Activity = The expected output is the first line of the data below and every line after it, up to and including the line containing "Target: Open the", each reproduced exactly.

Supplied material =

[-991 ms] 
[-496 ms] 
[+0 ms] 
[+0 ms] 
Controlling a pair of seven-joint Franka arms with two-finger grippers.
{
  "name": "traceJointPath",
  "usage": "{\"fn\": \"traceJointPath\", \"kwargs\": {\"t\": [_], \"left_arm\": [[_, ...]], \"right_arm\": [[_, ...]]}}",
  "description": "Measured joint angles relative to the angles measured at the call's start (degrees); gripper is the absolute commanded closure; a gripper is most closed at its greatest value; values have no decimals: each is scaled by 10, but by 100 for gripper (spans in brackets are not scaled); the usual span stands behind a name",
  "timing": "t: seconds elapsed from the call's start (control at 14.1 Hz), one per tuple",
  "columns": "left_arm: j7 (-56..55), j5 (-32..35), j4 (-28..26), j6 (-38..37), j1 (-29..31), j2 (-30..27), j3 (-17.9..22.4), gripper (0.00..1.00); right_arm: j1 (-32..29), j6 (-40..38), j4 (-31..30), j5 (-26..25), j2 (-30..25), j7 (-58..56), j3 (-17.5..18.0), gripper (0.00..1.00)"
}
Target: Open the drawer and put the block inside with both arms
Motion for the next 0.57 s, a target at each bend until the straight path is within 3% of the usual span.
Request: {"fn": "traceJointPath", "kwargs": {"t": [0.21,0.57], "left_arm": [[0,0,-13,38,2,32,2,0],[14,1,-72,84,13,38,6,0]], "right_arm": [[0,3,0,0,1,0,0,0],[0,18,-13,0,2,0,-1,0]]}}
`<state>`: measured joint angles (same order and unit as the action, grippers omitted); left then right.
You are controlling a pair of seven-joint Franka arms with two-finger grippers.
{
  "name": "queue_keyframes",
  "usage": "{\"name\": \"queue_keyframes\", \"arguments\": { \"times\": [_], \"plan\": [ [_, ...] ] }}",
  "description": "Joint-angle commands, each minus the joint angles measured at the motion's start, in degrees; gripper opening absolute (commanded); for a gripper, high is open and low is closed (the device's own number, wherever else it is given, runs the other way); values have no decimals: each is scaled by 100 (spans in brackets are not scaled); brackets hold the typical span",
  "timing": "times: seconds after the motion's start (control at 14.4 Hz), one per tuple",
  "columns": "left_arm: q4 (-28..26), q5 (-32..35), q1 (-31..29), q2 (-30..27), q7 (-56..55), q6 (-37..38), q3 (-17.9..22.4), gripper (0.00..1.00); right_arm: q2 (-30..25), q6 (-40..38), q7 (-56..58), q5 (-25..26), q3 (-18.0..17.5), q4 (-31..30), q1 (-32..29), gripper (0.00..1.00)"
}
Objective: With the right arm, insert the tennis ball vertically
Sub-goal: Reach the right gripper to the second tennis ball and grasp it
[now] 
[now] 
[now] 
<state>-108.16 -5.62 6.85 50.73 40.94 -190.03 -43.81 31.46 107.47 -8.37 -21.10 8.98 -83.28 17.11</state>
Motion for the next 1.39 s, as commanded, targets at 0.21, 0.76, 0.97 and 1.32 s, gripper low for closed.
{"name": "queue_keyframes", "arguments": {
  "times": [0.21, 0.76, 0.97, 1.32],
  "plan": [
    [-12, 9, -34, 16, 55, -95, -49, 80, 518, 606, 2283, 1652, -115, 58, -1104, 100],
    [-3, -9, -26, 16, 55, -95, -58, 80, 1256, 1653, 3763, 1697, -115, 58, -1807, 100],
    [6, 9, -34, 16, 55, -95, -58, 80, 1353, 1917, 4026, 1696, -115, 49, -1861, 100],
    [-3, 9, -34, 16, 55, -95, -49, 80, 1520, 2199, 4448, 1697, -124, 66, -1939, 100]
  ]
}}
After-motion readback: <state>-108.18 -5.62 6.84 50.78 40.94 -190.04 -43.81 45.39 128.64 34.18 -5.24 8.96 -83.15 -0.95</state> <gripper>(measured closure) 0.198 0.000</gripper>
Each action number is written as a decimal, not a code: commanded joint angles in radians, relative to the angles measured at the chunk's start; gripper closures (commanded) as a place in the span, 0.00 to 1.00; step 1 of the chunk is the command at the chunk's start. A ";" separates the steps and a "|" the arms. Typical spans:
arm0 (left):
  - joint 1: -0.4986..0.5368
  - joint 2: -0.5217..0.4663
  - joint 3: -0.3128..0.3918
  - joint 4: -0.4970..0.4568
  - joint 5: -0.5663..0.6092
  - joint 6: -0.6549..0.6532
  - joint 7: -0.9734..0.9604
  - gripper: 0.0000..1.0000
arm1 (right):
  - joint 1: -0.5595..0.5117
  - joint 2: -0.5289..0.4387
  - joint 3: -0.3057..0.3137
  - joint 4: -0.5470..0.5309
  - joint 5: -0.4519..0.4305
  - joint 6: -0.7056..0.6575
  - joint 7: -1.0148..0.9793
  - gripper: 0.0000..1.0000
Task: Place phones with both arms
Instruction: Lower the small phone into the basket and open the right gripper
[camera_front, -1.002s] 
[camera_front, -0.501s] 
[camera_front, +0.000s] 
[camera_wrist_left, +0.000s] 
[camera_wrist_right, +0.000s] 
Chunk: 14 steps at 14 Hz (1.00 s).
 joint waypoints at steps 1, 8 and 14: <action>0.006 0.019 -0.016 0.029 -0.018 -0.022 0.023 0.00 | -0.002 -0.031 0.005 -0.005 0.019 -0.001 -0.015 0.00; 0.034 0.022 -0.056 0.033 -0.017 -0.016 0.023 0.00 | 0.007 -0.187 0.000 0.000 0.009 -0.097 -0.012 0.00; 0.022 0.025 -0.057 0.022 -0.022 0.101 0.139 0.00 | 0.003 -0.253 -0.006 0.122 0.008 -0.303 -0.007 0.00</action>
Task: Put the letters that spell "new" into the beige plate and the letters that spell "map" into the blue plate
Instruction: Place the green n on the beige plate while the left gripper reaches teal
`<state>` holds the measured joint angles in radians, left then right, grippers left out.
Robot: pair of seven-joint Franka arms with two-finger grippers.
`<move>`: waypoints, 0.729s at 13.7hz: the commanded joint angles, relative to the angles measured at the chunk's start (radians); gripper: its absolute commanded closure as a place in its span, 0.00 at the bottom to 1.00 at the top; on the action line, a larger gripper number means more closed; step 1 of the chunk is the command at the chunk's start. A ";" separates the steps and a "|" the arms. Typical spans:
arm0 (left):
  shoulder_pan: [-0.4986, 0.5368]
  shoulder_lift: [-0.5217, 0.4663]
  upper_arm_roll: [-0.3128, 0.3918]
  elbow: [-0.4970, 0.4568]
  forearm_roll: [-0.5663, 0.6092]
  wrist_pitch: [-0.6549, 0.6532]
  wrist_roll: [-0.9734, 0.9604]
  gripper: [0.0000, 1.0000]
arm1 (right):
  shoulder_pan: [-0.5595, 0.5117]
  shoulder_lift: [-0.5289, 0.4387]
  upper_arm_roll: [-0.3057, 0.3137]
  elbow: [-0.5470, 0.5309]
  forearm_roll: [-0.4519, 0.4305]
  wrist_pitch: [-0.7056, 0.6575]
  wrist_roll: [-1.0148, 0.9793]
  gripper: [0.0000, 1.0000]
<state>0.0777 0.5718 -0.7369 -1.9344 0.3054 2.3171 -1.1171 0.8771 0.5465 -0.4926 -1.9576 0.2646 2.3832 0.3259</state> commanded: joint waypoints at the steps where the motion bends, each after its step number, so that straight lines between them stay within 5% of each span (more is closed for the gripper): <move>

Output of the task =
[-991 ms] 
[-496 ms] 
[+0 ms] 
[+0 ms] 
Controlling a pair of seven-joint Franka arms with two-finger grippers.
{
  "name": "traceJointPath",
  "usage": "{\"fn\": \"traceJointPath\", \"kwargs\": {\"t\": [_], \"left_arm\": [[_, ...]], \"right_arm\": [[_, ...]]}}",
  "description": "Measured joint angles relative to the angles measured at the call's start (degrees); gripper is the absolute commanded closure; a gripper is most closed at its greatest value; values have no decimals: each is scaled by 10, but by 100 for gripper (spans in brackets are not scaled); the usual span stands behind a name",
  "timing": "t: seconds elapsed from the call's start (control at 14.1 Hz), one per tuple",
  "columns": "left_arm: j7 (-56..55), j5 (-32..35), j4 (-28..26), j6 (-38..37), j1 (-29..31), j2 (-30..27), j3 (-17.9..22.4), gripper (0.00..1.00); right_arm: j1 (-32..29), j6 (-40..38), j4 (-31..30), j5 (-26..25), j2 (-30..25), j7 (-58..56), j3 (-17.5..18.0), gripper (0.00..1.00)"
}
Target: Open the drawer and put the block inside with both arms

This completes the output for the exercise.